The two bomb-ketches having finally extricated themselves from the ice, more by luck than anything else (for the wind shifted favourably into the north-north-east), returned to England in the autumn of 1773 and paid off. In a time of inactivity for the Navy Nelson might well have found himself, along with so many others, relegated once again to such tedious duties as aboard the guardship at the Nore, but he was lucky in two things - his uncle’s influence and the fact that a squadron was fitting out for the East Indies station. The squadron was under the command of Commodore Sir Edward Hughes in the
Salisbury
, and under him was Captain George Farmer in the 20-gun frigate
Seahorse
. Farmer had served with Maurice Suckling as a midshipman, so it was natural enough for one old friend to help another over the matter of finding a berth for his nephew. Nelson was lucky not only in Suckling’s influence but in the spheres to which that influence managed to send him. Having experienced the West Indies and the Caribbean world, he had known the Polar ice and was now to see the East from which Britain and so much of Europe drew its wealth and its luxuries. He was lucky also in his captain, George Farmer, a strict disciplinarian, and in the master, Mr Surridge, who unlike so many others took a real interest in teaching the youngsters their duties and was also a first-class celestial navigator.
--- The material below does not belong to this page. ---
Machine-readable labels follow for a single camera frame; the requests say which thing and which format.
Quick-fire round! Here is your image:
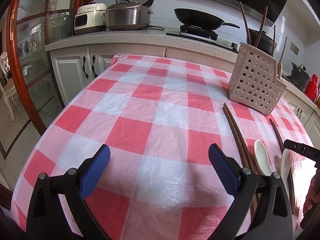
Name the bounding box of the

Years later Nelson was to say of him that he was ‘a very clever man and we constantly took lunar observations’: these, the most difficult of all astronomical observations in the days before the predigested tables of today, involved a considerable knowledge of trigonometry. George Farmer later went on to meet a heroic death in battle against a French frigate in 1779 when, his own ship having been set afire, he refused to leave her after all the ship’s company had done so, and went down sitting on the anchor flukes after a last exhortation to his men, ‘Conquer or die ! ’ Apart from the influence of these two officers, Nelson was also lucky in having with him Thomas Troubridge who was his own age but who had entered the Navy two years later than him, having been educated at St Paul’s School. Troubridge was to be one of Nelson’s lifelong friends, one of those who formed the ‘Band of Brothers’ who during the long struggle with Napoleon helped give England the mastery of the seas.